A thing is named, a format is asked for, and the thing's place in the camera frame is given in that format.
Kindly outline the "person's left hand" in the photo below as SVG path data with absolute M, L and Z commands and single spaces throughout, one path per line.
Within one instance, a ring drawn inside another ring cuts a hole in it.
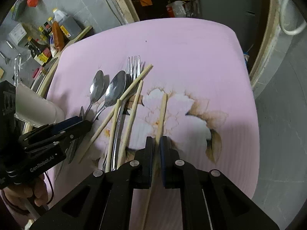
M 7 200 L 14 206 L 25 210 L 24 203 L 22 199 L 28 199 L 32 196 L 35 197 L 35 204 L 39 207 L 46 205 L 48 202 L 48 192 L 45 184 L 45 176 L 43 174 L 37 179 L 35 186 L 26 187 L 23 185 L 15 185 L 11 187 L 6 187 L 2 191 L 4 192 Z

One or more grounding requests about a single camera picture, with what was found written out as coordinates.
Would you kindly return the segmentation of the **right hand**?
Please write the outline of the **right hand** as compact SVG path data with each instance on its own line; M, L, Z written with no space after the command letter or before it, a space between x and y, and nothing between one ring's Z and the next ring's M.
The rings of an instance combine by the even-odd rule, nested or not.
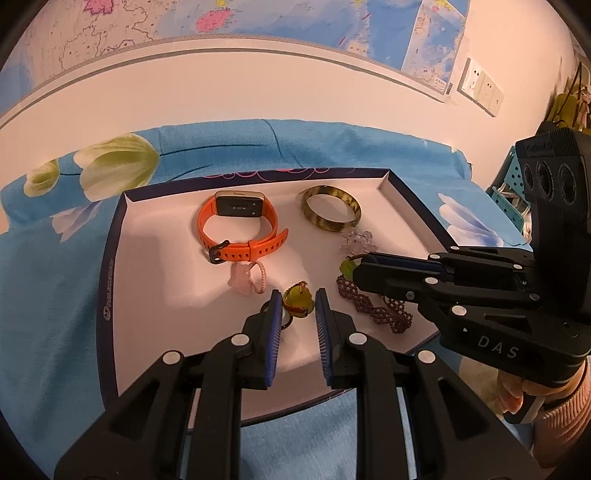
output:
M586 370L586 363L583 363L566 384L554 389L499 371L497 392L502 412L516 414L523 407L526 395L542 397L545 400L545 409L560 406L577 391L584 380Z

# # # #

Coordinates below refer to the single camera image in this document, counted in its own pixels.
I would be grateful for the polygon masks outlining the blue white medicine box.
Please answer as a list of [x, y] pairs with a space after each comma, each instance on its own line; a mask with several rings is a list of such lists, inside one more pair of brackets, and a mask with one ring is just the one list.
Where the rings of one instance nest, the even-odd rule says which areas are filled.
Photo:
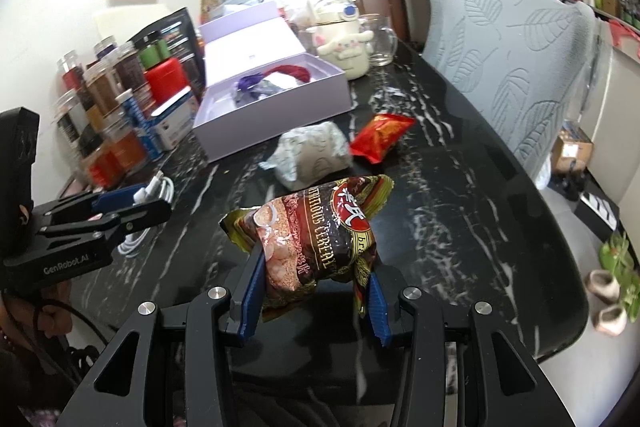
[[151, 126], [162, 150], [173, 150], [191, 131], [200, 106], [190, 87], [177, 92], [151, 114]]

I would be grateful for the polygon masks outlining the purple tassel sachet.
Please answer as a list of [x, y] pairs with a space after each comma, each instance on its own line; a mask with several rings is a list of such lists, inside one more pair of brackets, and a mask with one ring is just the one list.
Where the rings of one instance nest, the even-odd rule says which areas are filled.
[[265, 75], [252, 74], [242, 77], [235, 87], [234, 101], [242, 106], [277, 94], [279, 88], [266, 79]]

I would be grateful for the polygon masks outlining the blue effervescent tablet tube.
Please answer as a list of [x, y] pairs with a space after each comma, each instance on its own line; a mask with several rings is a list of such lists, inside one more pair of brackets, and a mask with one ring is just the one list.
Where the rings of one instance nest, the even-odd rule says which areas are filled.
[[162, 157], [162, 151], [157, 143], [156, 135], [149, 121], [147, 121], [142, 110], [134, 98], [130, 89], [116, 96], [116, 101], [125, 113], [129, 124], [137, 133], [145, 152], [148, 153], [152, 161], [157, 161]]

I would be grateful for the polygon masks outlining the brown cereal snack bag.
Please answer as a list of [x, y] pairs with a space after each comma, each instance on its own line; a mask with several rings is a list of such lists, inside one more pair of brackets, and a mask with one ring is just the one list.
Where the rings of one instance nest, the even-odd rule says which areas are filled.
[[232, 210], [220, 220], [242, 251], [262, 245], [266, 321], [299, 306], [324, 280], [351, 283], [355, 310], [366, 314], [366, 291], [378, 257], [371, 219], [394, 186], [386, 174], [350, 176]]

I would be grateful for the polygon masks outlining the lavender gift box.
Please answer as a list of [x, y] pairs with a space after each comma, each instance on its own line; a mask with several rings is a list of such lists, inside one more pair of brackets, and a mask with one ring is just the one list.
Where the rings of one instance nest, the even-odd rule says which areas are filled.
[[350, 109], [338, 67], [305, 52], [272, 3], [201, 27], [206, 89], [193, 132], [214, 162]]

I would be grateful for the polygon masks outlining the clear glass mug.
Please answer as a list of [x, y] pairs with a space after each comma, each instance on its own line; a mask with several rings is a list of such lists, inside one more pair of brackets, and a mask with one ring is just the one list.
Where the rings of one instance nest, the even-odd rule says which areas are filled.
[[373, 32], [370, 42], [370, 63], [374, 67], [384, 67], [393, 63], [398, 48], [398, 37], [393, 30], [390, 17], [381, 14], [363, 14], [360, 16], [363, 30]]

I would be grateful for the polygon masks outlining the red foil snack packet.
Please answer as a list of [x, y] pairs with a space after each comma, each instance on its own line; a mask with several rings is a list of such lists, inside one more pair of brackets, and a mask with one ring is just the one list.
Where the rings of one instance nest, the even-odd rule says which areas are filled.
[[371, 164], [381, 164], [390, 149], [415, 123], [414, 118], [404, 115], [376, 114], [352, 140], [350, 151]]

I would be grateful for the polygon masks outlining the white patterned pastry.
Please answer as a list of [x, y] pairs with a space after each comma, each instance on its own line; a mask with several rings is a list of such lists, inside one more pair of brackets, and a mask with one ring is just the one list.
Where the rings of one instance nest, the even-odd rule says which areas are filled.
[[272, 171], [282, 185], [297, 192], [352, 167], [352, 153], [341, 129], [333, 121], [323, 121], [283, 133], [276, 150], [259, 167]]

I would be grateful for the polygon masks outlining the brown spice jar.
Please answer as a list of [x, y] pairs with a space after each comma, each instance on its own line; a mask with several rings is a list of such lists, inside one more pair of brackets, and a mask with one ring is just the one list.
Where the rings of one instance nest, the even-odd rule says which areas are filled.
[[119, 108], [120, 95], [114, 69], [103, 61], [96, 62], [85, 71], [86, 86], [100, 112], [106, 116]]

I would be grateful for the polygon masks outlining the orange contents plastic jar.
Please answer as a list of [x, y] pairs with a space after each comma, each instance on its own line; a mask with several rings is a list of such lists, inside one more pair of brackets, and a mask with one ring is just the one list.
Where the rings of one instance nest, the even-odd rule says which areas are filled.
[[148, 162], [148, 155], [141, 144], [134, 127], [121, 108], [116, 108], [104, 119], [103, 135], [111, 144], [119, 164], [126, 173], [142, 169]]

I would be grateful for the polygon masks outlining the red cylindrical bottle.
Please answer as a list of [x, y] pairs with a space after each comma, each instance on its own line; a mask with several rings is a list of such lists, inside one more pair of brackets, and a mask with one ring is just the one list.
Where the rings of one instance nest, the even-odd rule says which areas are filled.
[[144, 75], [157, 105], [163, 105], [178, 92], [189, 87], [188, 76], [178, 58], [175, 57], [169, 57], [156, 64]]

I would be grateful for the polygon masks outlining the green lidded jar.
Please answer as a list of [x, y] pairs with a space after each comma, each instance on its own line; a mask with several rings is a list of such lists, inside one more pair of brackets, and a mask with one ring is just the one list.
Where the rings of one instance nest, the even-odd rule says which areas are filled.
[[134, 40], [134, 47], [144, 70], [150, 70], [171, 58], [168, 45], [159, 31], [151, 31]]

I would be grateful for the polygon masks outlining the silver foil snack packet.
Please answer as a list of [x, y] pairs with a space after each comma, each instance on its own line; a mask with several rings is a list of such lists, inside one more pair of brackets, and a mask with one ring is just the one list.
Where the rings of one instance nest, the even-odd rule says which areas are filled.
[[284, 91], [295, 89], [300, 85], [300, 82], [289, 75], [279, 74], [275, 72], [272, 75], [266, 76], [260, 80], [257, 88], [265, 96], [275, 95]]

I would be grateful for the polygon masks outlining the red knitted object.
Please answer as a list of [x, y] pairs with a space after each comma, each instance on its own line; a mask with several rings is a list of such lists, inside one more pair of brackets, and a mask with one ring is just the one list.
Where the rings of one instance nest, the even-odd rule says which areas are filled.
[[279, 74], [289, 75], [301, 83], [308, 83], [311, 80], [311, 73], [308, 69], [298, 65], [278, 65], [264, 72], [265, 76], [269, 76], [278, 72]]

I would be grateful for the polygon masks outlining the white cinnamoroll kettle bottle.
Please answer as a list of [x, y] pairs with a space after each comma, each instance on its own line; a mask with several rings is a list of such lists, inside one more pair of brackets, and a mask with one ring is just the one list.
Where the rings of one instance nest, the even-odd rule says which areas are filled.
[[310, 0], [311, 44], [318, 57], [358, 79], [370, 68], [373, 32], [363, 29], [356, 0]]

# # # #

- DESCRIPTION OF THE TASK -
In the entries above, identify every line with the string "white".

- RESULT FOR THIS EXERCISE -
I would be grateful for the polygon masks outlining the blue white medicine box.
I would be grateful for the polygon masks outlining the white patterned pastry.
I would be grateful for the polygon masks outlining the white cinnamoroll kettle bottle.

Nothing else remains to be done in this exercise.